Cell Rep


. 2021 Jun 29;109415.
doi: 10.1016/j.celrep.2021.109415. Online ahead of print.
SARS-CoV-2 variant B.1.617 is resistant to bamlanivimab and evades antibodies induced by infection and vaccination


Markus Hoffmann ¹ , Heike Hofmann-Winkler ² , Nadine Krüger ² , Amy Kempf ³ , Inga Nehlmeier ² , Luise Graichen ³ , Prerna Arora ³ , Anzhalika Sidarovich ³ , Anna-Sophie Moldenhauer ² , Martin S Winkler ⁴ , Sebastian Schulz ⁵ , Hans-Martin Jäck ⁵ , Metodi V Stankov ⁶ , Georg M N Behrens ⁶ , Stefan Pöhlmann ⁷



Affiliations

• PMID: 34270919
• PMCID: PMC8238662
• DOI: 10.1016/j.celrep.2021.109415

Free PMC article

Abstract

The emergence of severe acute respiratory syndrome coronavirus 2 (SARS-CoV-2) variants threatens efforts to contain the coronavirus disease 2019 (COVID-19) pandemic.
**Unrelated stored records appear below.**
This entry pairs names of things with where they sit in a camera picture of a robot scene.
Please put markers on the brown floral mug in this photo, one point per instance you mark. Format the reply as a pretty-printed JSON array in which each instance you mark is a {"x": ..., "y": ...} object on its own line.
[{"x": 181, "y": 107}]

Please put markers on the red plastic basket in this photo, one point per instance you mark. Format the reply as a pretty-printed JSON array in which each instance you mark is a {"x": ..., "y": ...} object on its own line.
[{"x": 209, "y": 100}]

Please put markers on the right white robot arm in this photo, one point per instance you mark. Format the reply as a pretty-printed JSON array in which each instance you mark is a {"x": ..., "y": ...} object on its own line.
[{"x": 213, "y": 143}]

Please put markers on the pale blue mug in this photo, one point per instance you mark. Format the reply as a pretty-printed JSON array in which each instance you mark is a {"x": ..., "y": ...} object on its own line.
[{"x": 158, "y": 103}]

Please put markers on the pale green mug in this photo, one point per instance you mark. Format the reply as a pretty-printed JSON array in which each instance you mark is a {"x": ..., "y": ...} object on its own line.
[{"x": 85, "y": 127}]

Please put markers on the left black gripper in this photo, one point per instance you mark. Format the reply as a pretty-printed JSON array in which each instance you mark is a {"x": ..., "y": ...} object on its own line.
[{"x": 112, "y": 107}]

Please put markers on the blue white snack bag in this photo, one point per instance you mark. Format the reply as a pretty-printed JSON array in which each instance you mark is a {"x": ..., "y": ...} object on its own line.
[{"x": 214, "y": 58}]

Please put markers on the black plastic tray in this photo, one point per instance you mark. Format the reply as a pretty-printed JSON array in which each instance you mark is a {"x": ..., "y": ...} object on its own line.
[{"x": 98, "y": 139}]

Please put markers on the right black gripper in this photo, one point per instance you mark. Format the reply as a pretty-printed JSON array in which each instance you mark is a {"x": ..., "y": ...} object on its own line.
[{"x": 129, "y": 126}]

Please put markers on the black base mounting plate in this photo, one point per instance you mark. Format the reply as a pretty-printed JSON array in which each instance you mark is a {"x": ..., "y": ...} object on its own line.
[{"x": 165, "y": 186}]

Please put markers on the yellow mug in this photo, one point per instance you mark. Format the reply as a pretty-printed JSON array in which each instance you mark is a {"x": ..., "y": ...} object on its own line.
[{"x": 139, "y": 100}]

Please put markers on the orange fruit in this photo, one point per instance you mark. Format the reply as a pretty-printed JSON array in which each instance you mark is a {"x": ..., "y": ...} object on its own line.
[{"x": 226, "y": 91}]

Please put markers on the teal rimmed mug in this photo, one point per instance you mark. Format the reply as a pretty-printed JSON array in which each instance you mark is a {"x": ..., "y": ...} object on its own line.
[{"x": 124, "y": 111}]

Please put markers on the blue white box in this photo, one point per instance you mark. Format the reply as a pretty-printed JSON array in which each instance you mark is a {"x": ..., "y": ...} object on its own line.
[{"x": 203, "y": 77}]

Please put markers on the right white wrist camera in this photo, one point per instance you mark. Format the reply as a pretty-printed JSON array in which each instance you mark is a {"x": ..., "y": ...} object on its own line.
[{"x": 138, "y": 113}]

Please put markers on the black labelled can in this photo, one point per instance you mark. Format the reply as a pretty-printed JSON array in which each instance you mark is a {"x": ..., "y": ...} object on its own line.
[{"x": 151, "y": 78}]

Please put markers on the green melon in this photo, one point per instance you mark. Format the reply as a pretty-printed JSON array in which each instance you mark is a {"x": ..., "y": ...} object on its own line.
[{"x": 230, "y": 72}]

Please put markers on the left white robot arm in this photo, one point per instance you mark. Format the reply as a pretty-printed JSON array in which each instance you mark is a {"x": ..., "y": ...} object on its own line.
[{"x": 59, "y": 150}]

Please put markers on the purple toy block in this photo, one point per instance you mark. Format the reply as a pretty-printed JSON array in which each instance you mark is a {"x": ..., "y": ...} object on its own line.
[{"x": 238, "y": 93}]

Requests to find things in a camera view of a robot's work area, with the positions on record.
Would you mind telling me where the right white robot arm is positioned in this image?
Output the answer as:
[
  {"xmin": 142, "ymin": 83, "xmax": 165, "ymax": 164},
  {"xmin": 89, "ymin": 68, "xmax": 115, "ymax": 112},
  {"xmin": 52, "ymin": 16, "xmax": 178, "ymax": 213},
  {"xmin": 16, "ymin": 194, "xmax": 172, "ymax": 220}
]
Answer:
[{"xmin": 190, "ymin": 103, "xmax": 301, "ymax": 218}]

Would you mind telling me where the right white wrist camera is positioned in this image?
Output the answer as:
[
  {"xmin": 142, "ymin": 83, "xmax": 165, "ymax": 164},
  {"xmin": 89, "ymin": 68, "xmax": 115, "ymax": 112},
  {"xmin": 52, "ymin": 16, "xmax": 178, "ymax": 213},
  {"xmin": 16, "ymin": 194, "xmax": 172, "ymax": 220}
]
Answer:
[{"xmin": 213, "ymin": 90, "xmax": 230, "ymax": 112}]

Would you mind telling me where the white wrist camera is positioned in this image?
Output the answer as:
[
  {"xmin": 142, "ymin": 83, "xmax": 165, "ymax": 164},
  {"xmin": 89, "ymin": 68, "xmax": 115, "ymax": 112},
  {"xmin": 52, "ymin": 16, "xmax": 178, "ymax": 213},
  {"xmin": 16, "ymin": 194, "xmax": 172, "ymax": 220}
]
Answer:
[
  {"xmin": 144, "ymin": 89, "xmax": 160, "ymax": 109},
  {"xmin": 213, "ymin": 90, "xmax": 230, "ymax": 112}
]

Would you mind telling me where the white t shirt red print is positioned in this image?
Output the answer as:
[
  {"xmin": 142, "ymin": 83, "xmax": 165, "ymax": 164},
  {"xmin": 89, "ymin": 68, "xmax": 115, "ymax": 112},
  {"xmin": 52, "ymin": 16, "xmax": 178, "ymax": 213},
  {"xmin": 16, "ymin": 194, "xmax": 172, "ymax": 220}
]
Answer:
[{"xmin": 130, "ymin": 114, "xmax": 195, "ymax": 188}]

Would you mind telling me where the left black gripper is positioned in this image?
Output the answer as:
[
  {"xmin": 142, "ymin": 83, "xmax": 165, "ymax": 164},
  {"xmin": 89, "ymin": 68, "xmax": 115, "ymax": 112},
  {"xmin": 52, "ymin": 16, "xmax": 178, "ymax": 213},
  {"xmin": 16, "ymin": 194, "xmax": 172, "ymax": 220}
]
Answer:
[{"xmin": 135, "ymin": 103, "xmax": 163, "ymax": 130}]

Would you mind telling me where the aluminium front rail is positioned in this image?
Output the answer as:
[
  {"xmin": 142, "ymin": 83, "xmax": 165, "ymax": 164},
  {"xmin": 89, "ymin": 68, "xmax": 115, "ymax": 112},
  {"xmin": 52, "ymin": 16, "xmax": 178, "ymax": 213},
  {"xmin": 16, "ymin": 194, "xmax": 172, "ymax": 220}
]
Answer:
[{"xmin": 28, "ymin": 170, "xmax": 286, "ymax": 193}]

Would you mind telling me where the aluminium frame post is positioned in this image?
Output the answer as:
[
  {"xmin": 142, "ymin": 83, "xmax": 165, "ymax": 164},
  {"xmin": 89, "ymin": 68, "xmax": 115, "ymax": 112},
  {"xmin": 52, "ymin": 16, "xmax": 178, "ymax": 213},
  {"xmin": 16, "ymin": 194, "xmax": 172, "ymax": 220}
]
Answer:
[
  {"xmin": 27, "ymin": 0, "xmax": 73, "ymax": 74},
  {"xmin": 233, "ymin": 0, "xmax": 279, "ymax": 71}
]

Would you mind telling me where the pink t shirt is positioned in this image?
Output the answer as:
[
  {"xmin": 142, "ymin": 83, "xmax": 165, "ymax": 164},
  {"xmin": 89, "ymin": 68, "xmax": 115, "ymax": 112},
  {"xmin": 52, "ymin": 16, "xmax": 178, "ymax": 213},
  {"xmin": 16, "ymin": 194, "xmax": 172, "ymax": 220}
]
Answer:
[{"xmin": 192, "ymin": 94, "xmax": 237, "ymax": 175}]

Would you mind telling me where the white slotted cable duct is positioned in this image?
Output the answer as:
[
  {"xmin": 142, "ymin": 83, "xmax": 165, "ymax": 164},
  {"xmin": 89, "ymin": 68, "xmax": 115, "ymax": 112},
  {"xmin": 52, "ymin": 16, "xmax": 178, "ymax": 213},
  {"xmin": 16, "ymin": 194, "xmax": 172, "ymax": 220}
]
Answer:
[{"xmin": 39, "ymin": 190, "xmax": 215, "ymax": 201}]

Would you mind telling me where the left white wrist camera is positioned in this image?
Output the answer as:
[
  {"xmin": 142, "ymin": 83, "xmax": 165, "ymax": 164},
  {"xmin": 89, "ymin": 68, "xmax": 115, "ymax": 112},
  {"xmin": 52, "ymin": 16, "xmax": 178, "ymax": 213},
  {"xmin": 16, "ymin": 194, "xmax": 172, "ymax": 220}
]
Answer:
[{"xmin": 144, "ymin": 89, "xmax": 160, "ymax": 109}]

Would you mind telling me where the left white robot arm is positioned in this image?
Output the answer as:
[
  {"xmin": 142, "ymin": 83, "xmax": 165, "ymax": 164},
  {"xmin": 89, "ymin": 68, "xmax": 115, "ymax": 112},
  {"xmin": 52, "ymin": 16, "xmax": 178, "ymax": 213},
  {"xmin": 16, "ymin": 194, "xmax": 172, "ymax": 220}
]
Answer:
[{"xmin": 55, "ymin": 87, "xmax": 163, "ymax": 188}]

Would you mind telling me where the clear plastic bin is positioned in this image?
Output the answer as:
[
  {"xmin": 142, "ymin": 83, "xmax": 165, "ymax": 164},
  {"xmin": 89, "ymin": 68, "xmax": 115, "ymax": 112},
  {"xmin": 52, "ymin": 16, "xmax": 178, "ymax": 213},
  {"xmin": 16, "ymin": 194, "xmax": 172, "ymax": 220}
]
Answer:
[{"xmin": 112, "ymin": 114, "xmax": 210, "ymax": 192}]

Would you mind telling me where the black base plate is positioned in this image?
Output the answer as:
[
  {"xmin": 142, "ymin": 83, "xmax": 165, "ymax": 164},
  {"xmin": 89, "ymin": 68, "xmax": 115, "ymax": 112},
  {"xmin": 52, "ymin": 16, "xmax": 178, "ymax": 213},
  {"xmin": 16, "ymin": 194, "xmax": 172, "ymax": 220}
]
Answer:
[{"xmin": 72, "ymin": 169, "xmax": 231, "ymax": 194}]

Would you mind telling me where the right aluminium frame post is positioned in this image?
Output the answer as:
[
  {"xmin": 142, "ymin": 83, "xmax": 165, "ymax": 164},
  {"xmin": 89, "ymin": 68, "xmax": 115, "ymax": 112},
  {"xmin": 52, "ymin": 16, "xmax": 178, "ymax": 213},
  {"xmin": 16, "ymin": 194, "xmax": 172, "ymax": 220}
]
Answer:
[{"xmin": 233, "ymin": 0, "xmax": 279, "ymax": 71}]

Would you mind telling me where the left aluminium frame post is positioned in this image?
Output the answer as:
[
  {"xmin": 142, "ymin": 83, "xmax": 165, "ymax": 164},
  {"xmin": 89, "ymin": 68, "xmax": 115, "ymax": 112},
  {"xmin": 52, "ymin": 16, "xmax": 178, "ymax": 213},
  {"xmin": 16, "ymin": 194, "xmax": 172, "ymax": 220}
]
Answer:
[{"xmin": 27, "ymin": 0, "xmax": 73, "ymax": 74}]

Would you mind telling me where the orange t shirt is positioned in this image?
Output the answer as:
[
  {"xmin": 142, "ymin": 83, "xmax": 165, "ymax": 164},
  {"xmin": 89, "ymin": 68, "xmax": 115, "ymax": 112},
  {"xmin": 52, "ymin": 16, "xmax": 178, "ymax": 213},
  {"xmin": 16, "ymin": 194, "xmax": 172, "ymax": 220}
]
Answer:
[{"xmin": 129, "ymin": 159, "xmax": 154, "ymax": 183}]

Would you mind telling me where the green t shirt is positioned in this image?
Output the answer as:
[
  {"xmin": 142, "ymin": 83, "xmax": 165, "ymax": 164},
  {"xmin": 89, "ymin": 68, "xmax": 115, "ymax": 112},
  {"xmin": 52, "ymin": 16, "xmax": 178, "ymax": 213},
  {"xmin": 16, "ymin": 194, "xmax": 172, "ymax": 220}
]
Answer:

The number of COVID-19 cases and deaths in India has risen steeply, and a SARS-CoV-2 variant, B.1.617, is believed to be responsible for many of these cases. The spike protein of B.1.617 harbors two mutations in the receptor binding domain, which interacts with the angiotensin converting enzyme 2 (ACE2) receptor and constitutes the main target of neutralizing antibodies. Therefore, we analyze whether B.1.617 is more adept in entering cells and/or evades antibody responses. B.1.617 enters two of eight cell lines tested with roughly 50% increased efficiency and is equally inhibited by two entry inhibitors. In contrast, B.1.617 is resistant against bamlanivimab, an antibody used for COVID-19 treatment. B.1.617 evades antibodies induced by infection or vaccination, although less so than the B.1.351 variant. Collectively, our study reveals that antibody evasion of B.1.617 may contribute to the rapid spread of this variant.

Keywords: B.1.617; SARS-CoV-2; antibodies; cell entry; convalescence; immune evasion; mutations; spike protein; vaccination.